The man at the wheel said something under his breath that Red Beard could not hear.

“I wanted to locate you,” he said. “Stay here: I’ll go back and make inquiries. He has a girl with him.”

“You don’t say!” Red Beard was frankly astonished.

“Yes—that may make things difficult for you.” Mr. Loamer was fretful. His audience did not know that inside him and behind his calmness was a boiling, bubbling rage. “Is there a side road here? I want to turn my car.” He pronounced the word strangely.

“Wants to turn his ‘caw,’ does he?” said Red Beard, watching the manœuvres of the big machine from a distance. “Gussie’s rattled all right, Lenny.”

“What’s the idea—this girl? Never heard anything about her,” demanded the fat man.

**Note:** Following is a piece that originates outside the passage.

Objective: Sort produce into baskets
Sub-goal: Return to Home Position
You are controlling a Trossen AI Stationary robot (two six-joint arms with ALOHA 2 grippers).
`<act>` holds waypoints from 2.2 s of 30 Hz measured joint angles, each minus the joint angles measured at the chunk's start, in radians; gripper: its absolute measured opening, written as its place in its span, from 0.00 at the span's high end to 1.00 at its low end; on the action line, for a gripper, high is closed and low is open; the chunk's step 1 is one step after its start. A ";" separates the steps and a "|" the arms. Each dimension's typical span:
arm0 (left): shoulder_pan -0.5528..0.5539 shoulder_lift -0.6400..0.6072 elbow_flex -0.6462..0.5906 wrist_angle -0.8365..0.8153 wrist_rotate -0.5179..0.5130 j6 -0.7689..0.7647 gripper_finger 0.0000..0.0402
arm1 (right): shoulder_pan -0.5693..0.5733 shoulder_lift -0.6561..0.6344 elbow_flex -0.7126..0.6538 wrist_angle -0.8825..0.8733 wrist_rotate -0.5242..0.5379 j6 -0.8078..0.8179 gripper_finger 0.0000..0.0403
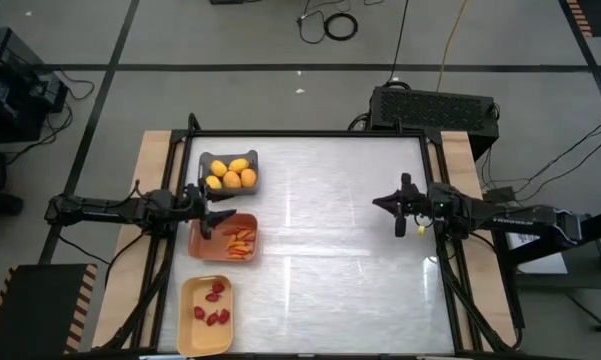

The machine had turned by now and was flying back ... it boomed past them on its way to Littleburg.

“You heard him: did he tell me anything? A girl. First I’ve heard of a girl. That bird’s nutty. I keep tellin’ you, Lenny.”

Mr. Loamer came back to Littleburg to find it alive. He saw groups at odd corners, and once he passed two men carrying shot guns and addressing each other noisily. On the corner of Main and Union Street he saw a policeman.

The policeman knew nothing except that there had been some sort of trouble up at Mr. Elmer’s farm. The chief was dealing with the consequence, whatever it was. He asked Mr. Loamer if he had seen two men, one with a red beard and one rather fat and short. Mr. Loamer said that he had not.

“They’re not in town, I guess,” said the policeman, and expressed the view that the storm would just miss Littleburg.

It was an hour after midnight when the watcher on the road saw the unmistakable head-lamps of the big car and woke his companion, who was sleeping with his back against the rail of the fence.

“There is a search party looking for these people,” said Mr. Loamer. “They are going through the woods on the far side of the town, but somebody suggested he would make for the Swede’s house. They say it is haunted. Where is it?”

“Swede’s house—know that, Lenny?”

The sleepy-eyed Lenny thought that he had heard of such a place, but he had never seen it. Evidently he had a nodding acquaintance with the district.

“It’s somewhere on the high ground back of Elmer’s place,” he said. “Never been there, but the woods are not big....”

He indicated the route they would follow. Mr. Loamer said he would return to the town for the latest news and would join them.

“This time—get him!” he said emphatically. “The girl ... ?” He smoothed his moustache with his gloved hand. “I don’t know what to do about her.” He was silent for a very long time. Evidently ‘the girl’ was the subject of his cogitation, for, when he spoke: “She doesn’t matter ... really,” he said.

As he stepped into the driver’s seat he remarked casually:

“A policeman asked me if I had seen you fellows and of course I told him that I hadn’t.”

“That was certainly kind of you.” Red Beard was good-humouredly sarcastic.

When the car was out of sight he clapped his companion on the shoulder.

“Let’s go,” he said. “That old Swede’s house is haunted, eh? Maybe we can deal it a new spook.”